Neuropolítica | Cuando la pobreza es virtud y la riqueza pecado

Por David Uriarte

Alternativo.mx / La oferta política solo tiene un objetivo: la conciencia social.

Desde el descubrimiento de América en 1492 y la conquista en 1521, la conciencia del mexicano se ha troquelado con ideas surgidas de promesas y más promesas.

La legítima aspiración de todo mexicano es conservar las garantías individuales previstas por la Constitución, tener acceso a una vida digna y con decoro para él y su familia.

El equilibrio entre el esfuerzo del trabajo y la remuneración del mismo está inclinado a la pobreza en un porcentaje superior al 50 por ciento, en una cifra halagadora por demás.

Al establecer los nichos de mexicanos según su ingreso, se puede decir que están los de pobreza extrema, los pobres, los de poder adquisitivo bajo, los de poder adquisitivo alto y los de la delincuencia organizada.

La economía está relacionada con el bienestar y la conciencia con la realidad, por eso, el nicho de mercado que busca cualquier político es el de la pobreza extrema, la pobreza como tal, y los de poder adquisitivo bajo.

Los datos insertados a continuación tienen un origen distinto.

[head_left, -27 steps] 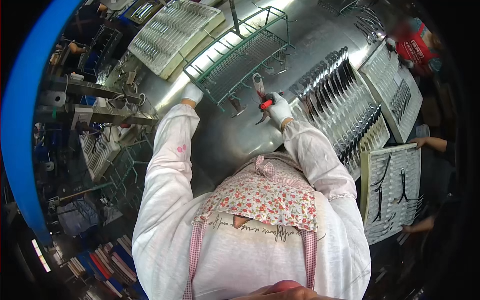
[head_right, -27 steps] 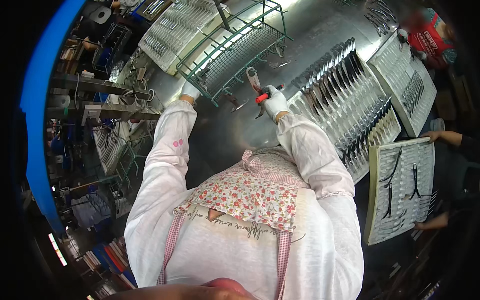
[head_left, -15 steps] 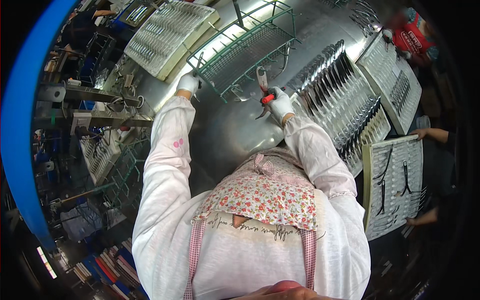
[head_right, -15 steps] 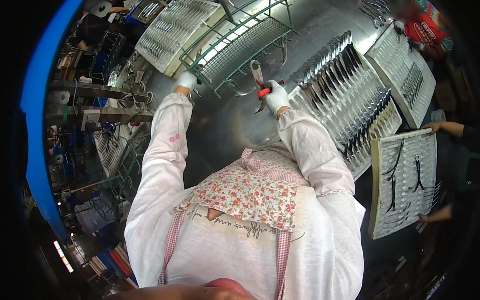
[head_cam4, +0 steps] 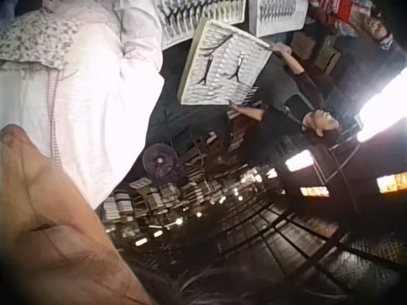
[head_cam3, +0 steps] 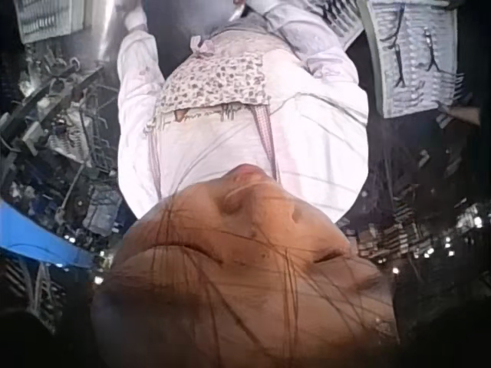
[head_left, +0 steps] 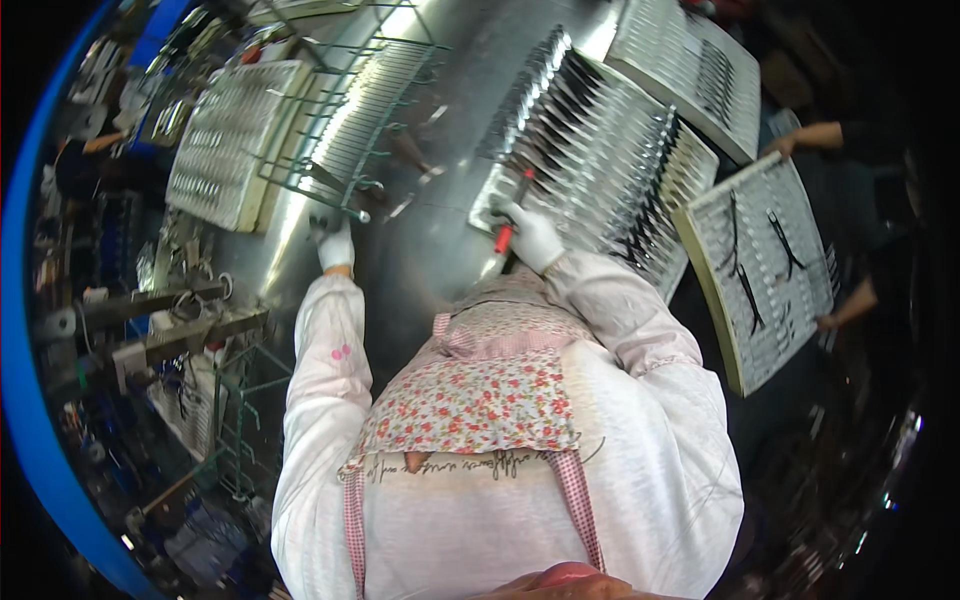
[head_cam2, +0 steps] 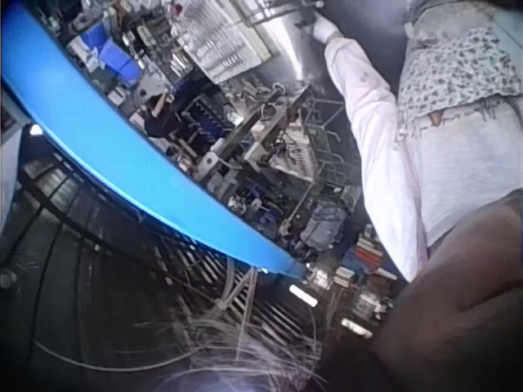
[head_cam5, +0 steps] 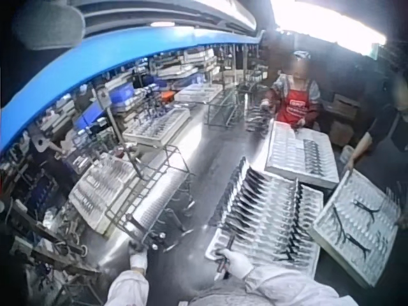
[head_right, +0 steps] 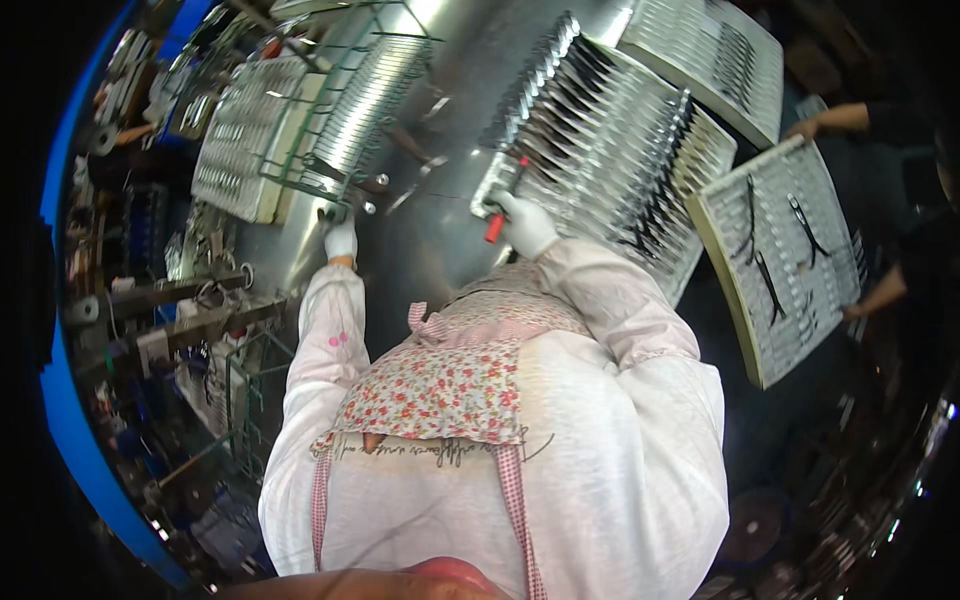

Estas tres franjas representan cerca del 80 por ciento de la población votante, es decir, ocho de cada diez personas que votan o tienen poco o no tienen nada, desde el punto de vista del bienestar medido por el ingreso per cápita.

La misma religión que en 1521 les enseñó a los aztecas conceptos nuevos como pecado, miedo, culpa, vergüenza, gloria e infierno, ahora les enseña a los mexicanos instruidos la esperanza de un mundo mejor, de una mejor calidad de vida a través de un mejor ingreso, aunque siempre les recuerda que la pobreza es una virtud, que la riqueza con su dinero es origen y motivo de maldad, en fin la sugestión de comer camarones, aunque realmente se comen salchichas o cacahuates.

El ofrecimiento al que tiene es reducido, pero al necesitado es la mejor envoltura de un regalo ausente.

Ofrecer, prometer, verles a los ojos, tocarlos, palmearlos y tomarse la foto es la mejor conexión empática de un político con sus votantes. La pobreza seguirá siendo el poder detrás del trono de la corrupción, la inseguridad pública, o la impunidad. El pecado de la riqueza reservado solo para los incrédulos del dogma y la fe.